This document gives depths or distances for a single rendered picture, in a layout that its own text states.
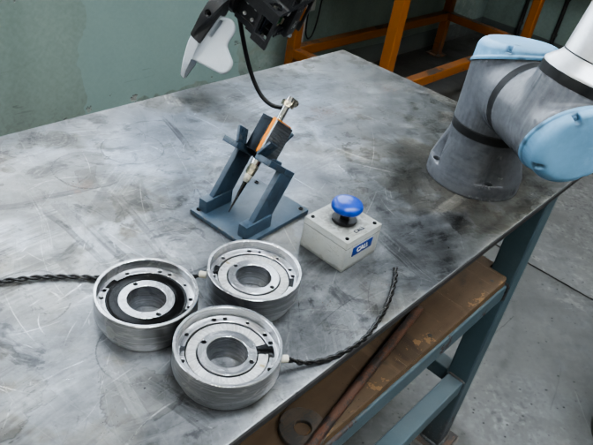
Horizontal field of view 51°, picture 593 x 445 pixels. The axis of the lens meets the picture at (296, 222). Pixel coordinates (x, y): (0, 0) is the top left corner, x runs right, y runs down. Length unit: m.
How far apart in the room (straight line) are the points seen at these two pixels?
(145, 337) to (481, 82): 0.59
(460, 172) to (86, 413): 0.64
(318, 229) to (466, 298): 0.51
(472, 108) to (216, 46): 0.41
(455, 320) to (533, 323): 1.01
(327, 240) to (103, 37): 1.82
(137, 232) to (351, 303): 0.28
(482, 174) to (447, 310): 0.29
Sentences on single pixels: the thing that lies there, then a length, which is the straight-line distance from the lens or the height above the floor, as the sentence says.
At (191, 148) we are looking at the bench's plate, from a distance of 0.99.
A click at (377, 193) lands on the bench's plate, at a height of 0.80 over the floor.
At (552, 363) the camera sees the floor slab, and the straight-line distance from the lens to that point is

:::

**Assigned task:**
Give the exact lines, and only those, from the line containing "(482, 174) to (447, 310): 0.29" through the line containing "A click at (377, 193)" in the entries above.

**Exercise result:**
(482, 174) to (447, 310): 0.29
Sentences on single pixels: the thing that lies there, then a length, which is the straight-line distance from the lens or the height above the floor, as the sentence says.
At (191, 148) we are looking at the bench's plate, from a distance of 0.99.
A click at (377, 193) lands on the bench's plate, at a height of 0.80 over the floor.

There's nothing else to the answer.